Resolution of the University-wide Academic Advising Council Regarding CUNY’s New Timekeeping Procedures


September 23, 2013

Whereas CUNY’s Central Administration is implementing a new rigid and cumbersome timekeeping process across the University for HEOs and CLTs without prior consultation with the Professional Staff Congress or the CUNY college human resources directors;

And,

Whereas the new timekeeping process is completely impractical for accommodating the variables that go into the work day for professional staff at a public university;

And,

Whereas the new timekeeping process is tantamount to assembly-line workers “punching a clock” and is therefore immensely demoralizing to professional staff members;

Therefore,

Be It Resolved that the University-wide Academic Advising Council strongly opposes the new timekeeping process and urges the University to maintain the current timekeeping methods.

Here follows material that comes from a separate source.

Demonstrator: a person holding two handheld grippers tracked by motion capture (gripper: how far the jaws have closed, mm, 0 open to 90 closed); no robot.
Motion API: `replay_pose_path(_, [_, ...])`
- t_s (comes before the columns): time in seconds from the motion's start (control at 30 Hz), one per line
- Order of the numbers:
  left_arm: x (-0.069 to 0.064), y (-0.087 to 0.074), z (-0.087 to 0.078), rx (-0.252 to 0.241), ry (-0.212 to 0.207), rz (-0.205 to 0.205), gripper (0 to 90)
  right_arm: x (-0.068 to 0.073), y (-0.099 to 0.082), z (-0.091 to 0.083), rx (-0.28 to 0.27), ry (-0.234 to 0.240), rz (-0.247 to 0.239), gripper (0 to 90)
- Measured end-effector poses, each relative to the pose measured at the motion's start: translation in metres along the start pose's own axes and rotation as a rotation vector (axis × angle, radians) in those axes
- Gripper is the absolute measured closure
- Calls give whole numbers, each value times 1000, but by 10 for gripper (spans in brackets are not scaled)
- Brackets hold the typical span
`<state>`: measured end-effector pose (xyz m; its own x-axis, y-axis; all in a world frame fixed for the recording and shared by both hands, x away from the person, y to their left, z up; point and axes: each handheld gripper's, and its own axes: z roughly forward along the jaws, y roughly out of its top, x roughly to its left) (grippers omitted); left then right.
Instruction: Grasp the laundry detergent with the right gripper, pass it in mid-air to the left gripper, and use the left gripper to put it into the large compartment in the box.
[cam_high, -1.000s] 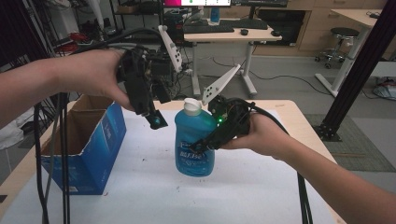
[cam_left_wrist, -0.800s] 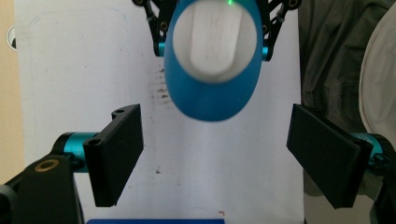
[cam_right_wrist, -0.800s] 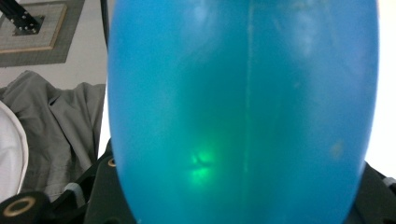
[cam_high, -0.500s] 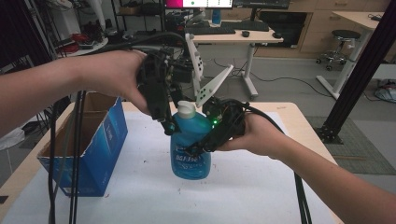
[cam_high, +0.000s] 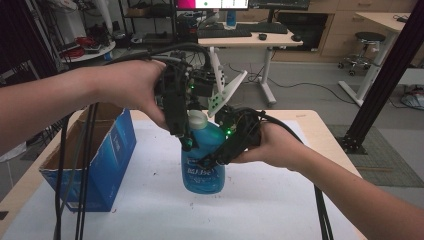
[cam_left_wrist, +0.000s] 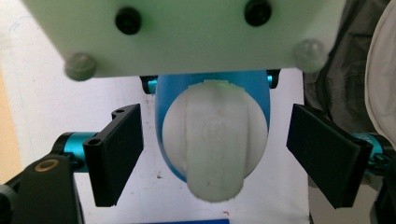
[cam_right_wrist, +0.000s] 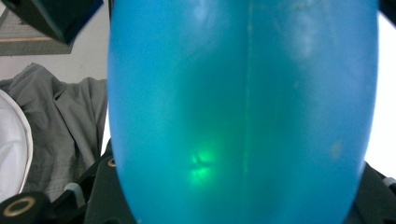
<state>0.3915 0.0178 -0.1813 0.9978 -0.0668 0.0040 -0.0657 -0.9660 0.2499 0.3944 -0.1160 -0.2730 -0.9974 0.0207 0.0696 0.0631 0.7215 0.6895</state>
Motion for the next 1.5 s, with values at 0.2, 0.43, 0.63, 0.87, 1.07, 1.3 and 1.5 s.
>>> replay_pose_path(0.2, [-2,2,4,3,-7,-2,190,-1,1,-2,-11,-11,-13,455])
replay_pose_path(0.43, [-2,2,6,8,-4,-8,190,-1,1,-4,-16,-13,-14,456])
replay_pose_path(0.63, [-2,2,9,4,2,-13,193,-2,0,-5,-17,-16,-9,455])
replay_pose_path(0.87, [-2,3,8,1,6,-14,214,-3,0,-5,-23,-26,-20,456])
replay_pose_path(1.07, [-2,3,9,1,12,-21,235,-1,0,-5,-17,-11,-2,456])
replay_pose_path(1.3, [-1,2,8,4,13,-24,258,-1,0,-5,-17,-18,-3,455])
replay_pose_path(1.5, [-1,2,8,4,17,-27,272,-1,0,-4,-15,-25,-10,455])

Faculty and Professional Staff union leaders have begun meeting with local college presidents to express their dismay over the situation and the union’s leadership has spoken directly to the Chancellor about this, pointing out that it will take a major reworking of this problem to restore the morale and confidence of the professional staff.  In the coming weeks you will be hearing more about how you can support HEO’s in their efforts to fight this system. It’s essential to all of us that CUNY management get the message that they cannot just unilaterally impose their will on our members and expect to get away with it.

From CUNY First, to Pathways, to the system of time sheets, it’s time we start asking some tougher questions about who is really running CUNY and what their motivations are. Respecting the professional judgment of our members and working collaboratively and constructively for a better CUNY doesn’t seem to be on their agenda.

Comments

  1. The Emperor’s New Time Sheet

    The HEOs and CLTs at Brooklyn College received a memo late in August informing them that they have to sign a new electronic time sheet starting September 5. HR scheduled some meetings to discuss the process and implementation. Many HEOs and CLT’s attending expressed their anxiety and doubts about the new time sheets and the process. Some of the objections were that the time sheets had to be done electronically, but then had to be printed and approved by a time keeper and a supervisor. Another objection was that the time sheet is for a two week period while there is a monthly report that one sends to HR with the annual, sick and other time.

    There were a lot of questions about the reason for this process, but the answers were not forth coming. There were even more questions about reporting the actual time worked. Yes, many HEOs and CLT’s work way beyond the 35 hours they are supposed to. Many pointed out that the nature of our jobs does not allow us to take a lunch break because there is too much work to stop. Others pointed out that we do not hold a regular 9-5 job because at different points in the semester people have to work longer hours and not always at the same post.

    What was evident at this meeting is that HEOs and CLTs are not viewed as the professionals we are. The complexities of our jobs are not recognized. Nor are we asked to join a dialogue or conversation about the working conditions and the best way to deal with it. Our intellectual capabilities and decision making abilities are supposed to be placed on hold until someone higher up tells us whether they approve the extra hours required to do the job.

    There were HEOs and CLTs that explained that because their particular assignments they do not have the flexibility to take a lunch hour at the “normal” lunch hour. They were not asking to be compensated, but neither have they wanted to report a lunch break that they did not take. Likewise it is not always possible to anticipate that you need to work longer hours, but the situation often arises around registration time and right after classes begin. The services offices, OAS, ESC, Registrar, Financial Aid among others, are usually the ones affected. CLTs have their own challenges. It is apparent is that the model CUNY has in mind is an old fashioned model based on an industrial workforce working in a factory style setting.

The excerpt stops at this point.